**Task prompt:**
What you return should be the complete listing, unchanged, with no pictures in it.

(Dataset extract)

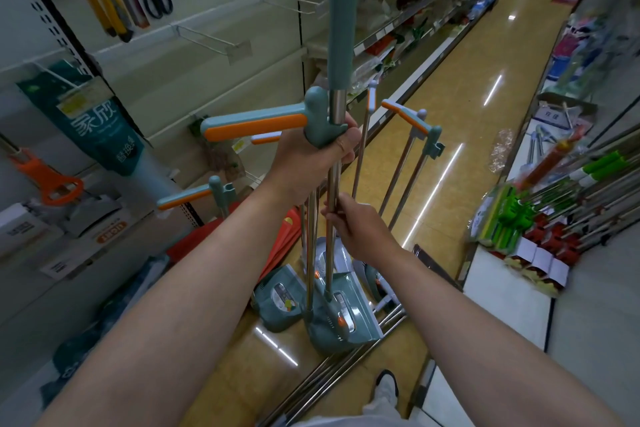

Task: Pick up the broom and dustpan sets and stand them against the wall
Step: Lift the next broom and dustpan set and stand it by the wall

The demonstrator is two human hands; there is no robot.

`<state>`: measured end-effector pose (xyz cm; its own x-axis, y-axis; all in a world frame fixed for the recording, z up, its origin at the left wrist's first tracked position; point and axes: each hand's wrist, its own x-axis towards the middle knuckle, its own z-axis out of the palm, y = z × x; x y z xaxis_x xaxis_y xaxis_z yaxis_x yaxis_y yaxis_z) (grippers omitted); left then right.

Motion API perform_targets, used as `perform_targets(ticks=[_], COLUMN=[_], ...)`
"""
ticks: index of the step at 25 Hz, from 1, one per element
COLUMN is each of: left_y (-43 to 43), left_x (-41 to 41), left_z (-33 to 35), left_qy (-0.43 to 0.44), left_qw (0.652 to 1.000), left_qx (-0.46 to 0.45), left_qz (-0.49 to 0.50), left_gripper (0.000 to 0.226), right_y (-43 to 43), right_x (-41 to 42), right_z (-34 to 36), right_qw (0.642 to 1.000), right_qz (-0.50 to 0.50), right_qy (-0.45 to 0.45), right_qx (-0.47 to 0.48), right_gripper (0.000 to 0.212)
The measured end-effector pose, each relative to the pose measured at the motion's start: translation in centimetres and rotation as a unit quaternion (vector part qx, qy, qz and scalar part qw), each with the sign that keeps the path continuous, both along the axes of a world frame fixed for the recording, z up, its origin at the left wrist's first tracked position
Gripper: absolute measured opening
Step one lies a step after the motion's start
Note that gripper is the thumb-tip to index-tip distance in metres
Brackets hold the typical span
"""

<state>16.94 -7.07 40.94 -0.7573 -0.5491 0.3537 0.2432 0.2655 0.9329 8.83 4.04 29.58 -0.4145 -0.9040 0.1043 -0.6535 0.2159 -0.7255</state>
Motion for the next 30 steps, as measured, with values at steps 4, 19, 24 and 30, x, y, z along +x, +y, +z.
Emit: perform_targets(ticks=[4,19,24,30], left_y=[-0.5,-1.1,-1.2,-1.5], left_x=[-0.2,0.4,0.1,0.5], left_z=[0.1,2.7,2.7,4.6], left_qy=[0.028,0.049,0.025,0.044], left_qw=[0.999,0.998,0.999,0.998], left_qx=[0.014,0.010,0.016,0.043], left_qz=[0.015,0.028,0.024,-0.007], left_gripper=[0.009,0.014,0.010,0.007], right_y=[-0.3,-1.7,-1.7,-1.1], right_x=[0.4,1.6,0.1,0.1], right_z=[0.5,3.2,3.3,1.3], right_qw=[1.000,0.994,0.997,0.998], right_qz=[-0.019,-0.049,-0.025,0.035], right_qy=[0.010,0.041,-0.022,-0.021], right_qx=[-0.015,-0.085,-0.071,0.038], right_gripper=[0.020,0.019,0.023,0.022])
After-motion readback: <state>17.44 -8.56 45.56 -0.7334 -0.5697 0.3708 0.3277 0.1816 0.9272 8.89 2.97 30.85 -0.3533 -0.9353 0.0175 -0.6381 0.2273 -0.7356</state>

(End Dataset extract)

**Written response:**
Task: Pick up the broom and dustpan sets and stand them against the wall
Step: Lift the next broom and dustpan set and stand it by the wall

The demonstrator is two human hands; there is no robot.

`<state>`: measured end-effector pose (xyz cm; its own x-axis, y-axis; all in a world frame fixed for the recording, z up, its origin at the left wrist's first tracked position; point and axes: each hand's wrist, its own x-axis towards the middle knuckle, its own z-axis out of the palm, y = z × x; x y z xaxis_x xaxis_y xaxis_z yaxis_x yaxis_y yaxis_z) (grippers omitted); left then right.

Motion API perform_targets, used as `perform_targets(ticks=[_], COLUMN=[_], ...)`
"""
ticks: index of the step at 25 Hz, from 1, one per element
COLUMN is each of: left_y (-43 to 43), left_x (-41 to 41), left_z (-33 to 35), left_qy (-0.43 to 0.44), left_qw (0.652 to 1.000), left_qx (-0.46 to 0.45), left_qz (-0.49 to 0.50), left_gripper (0.000 to 0.226), right_y (-43 to 43), right_x (-41 to 42), right_z (-34 to 36), right_qw (0.642 to 1.000), right_qz (-0.50 to 0.50), right_qy (-0.45 to 0.45), right_qx (-0.47 to 0.48), right_gripper (0.000 to 0.212)
The measured end-effector pose, each relative to the pose measured at the motion's start: translation in centimetres and rotation as a unit quaternion (vector part qx, qy, qz and scalar part qw), each with the sign that keeps the path continuous, both along the axes of a world frame fixed for the recording, z up, its origin at the left wrist's first tracked position
Gripper: absolute measured opening
Step one lies a step after the motion's start
Note that gripper is the thumb-tip to index-tip distance in metres
Brackets hold the typical span
"""

<state>16.94 -7.07 40.94 -0.7573 -0.5491 0.3537 0.2432 0.2655 0.9329 8.83 4.04 29.58 -0.4145 -0.9040 0.1043 -0.6535 0.2159 -0.7255</state>
Motion for the next 30 steps, as measured, with values at steps 4, 19, 24 and 30, x, y, z along +x, +y, +z.
Emit: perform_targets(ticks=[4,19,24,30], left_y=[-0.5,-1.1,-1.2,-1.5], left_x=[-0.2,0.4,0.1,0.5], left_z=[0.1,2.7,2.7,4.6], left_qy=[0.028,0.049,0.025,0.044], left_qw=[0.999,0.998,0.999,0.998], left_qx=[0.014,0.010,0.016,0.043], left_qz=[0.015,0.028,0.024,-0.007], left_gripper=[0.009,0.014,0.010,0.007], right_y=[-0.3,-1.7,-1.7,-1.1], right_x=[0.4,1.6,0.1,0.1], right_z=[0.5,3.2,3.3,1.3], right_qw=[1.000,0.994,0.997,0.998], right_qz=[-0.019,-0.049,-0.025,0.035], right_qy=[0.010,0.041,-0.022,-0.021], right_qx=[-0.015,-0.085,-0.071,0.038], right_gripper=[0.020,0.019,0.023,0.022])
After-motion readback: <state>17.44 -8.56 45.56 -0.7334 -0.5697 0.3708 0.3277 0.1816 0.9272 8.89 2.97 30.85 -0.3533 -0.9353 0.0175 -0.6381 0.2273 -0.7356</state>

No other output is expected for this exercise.